I wrote this article for Usenix's ;login magazine. It originally appeared in Volume 22, Number 1, dated February 1997.
Pagers are a blessing and a curse. After a long day at a client site, I was headed home when my alphanumeric pager went off. It was the Network Operations Center for the client I had just left. They had been notified by one of their engineering staff that an intruder had compromised one of their World Wide Web servers. I headed back and called my wife on the cell phone.
When I got to the Operations Center, I learned that a university system administrator had been monitoring an intruder when he noticed that the target of the attack was my client's machine. Since the university admin had a friend there, he called to let him know what was happening. Naturally, the engineer notifed Network Operations. That's where I came in.
Steve, the duty system administrator, briefed me on what he had observed. When I felt that I understood the situation, and the level of risk, I called the Information Security Officer. He gave me the latitude to monitor the attack or to pull the plug, as I saw fit. Steve and I spent half an hour or so watching the intruder. It seemed to me that the intruder was following a cookbook of vulnerabilities, trying the recipe on each host on his list in succession. He was patient, and it paid off. Once we were satisfied that we understood what the intruder was up to, we disconnected the target host from the network.
While Steve surveyed the other Internet-connected hosts, I once again call the Information Security Officer and the Network Operations Center to keep them abreast of the situation. I then called the university sysadmin who originally reported the incident and compared notes. I found that the intruder had been seeking out computers of a certain type and opportunistically exploiting vulnerabilities that were well-known (the subject of CERT advisories) and for which there were patches and work-arounds. He had been successful at universities from Maryland to California, at ISPs, and at commercial sites. We were just one more notch on his key board.
If the weaknesses and their remedies were well-known, how then was my client vulnerable? They read the CERT advisories, they have security expertise, and they have well-administered computers. What happened?

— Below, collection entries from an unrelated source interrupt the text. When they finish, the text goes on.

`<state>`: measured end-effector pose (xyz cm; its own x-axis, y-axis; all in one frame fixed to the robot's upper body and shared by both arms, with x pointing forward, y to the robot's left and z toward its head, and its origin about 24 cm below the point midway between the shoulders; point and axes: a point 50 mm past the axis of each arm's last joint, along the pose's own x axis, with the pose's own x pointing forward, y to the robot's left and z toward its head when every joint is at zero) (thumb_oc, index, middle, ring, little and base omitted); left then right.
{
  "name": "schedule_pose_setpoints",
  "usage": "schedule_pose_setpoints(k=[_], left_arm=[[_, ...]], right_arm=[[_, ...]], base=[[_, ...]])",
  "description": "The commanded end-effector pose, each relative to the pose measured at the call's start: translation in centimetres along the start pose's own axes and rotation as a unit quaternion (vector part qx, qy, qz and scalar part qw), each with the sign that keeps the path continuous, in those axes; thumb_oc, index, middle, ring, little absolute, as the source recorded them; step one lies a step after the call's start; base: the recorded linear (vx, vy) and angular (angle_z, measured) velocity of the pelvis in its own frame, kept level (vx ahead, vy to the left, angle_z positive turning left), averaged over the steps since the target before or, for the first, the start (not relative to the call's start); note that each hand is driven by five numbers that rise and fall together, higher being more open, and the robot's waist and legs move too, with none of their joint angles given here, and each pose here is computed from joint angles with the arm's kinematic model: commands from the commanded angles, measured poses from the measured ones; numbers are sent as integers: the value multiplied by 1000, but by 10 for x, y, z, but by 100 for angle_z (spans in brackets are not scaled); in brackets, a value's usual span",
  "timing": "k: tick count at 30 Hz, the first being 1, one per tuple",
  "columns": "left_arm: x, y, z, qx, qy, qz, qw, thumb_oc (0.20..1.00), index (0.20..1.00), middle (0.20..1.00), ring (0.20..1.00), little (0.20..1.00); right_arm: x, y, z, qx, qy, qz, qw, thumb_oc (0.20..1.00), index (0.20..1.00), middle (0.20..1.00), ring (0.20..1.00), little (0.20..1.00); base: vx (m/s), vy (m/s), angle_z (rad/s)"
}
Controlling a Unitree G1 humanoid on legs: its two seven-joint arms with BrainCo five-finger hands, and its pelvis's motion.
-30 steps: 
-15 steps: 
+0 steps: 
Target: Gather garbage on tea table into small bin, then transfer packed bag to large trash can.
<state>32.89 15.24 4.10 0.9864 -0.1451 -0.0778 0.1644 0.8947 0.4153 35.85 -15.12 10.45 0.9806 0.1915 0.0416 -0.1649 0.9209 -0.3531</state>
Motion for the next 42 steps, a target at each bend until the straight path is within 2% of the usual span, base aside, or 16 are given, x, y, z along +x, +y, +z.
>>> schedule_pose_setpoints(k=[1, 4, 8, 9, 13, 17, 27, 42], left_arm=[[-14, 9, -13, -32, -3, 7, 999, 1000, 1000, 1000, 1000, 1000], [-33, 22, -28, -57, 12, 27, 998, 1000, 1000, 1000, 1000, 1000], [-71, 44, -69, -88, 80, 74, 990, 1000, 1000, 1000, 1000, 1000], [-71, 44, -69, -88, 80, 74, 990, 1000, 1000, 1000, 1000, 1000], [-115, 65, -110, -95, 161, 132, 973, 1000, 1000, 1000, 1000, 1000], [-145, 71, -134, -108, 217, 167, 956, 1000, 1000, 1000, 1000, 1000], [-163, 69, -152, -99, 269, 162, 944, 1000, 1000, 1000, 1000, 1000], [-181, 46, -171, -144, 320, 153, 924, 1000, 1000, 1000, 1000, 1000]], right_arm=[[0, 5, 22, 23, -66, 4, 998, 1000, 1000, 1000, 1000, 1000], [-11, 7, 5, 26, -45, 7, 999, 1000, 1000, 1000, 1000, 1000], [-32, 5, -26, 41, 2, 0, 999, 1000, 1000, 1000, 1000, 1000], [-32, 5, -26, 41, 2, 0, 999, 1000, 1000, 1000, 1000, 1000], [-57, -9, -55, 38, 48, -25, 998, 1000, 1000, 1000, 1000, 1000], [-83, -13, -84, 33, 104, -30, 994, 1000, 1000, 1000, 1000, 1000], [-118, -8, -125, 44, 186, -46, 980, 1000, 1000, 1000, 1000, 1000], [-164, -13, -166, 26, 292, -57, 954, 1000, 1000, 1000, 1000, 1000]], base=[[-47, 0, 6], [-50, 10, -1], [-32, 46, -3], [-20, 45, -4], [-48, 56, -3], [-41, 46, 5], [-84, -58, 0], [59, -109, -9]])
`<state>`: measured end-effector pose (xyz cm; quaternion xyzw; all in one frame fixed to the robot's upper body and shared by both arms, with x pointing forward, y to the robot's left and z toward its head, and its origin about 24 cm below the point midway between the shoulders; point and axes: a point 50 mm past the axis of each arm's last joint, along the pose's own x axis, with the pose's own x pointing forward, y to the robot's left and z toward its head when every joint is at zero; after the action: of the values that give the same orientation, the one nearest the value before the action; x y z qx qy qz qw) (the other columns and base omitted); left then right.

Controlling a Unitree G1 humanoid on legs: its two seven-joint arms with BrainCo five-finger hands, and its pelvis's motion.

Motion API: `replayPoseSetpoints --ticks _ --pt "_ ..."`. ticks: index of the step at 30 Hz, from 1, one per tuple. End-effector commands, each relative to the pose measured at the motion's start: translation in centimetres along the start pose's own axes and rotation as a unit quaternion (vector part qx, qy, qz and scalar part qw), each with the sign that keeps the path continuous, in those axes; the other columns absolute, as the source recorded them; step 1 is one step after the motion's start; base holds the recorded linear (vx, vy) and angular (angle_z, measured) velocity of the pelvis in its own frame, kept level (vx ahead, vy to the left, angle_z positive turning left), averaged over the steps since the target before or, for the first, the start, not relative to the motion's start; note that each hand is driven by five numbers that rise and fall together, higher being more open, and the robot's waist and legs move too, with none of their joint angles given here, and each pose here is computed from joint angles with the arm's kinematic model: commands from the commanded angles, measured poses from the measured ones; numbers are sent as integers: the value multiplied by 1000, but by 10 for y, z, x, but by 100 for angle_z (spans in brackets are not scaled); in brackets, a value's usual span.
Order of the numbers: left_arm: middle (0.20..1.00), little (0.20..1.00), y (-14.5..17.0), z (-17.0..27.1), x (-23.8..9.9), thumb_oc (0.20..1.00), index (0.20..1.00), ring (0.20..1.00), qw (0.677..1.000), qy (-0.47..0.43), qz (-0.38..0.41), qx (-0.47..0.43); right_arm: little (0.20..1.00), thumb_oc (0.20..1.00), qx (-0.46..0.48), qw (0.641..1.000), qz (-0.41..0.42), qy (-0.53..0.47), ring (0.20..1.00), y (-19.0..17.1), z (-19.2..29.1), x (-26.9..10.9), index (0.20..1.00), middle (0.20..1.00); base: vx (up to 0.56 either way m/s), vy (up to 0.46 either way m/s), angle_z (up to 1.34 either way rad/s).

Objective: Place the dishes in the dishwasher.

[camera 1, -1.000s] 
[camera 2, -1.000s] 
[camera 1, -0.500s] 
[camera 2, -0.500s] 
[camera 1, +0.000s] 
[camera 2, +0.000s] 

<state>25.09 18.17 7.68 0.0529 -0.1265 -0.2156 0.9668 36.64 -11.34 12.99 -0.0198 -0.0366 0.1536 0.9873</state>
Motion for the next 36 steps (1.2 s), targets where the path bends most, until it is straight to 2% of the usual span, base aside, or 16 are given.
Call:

The answer lies in the kind of Brownian motion that affects so many large, high-tech companies. This computer started life as a Web server on an internal network, administered by a marketing person, and serving as the development platform for the Web site of a small division of the main company. When the Web site content was finished, the computer was disconnected from the internal network and hooked to the DMZ. No review. No systematic hardening. No formal, ongoing administration. It moved "on its own" from the protected net to the DMZ. The DMZ network at this site is large, touching several buildings, and has two separate Internet connections. No formal process was in place to control what was connected, and no regular, periodic audit of connected devices was conducted.
It seems that merely knowing the right way to configure a host is not enough. In a large and diverse network environment where management is distributed among several organizations, periodic surveys of the network are necessary.
What surprises are waiting for you in your DMZ?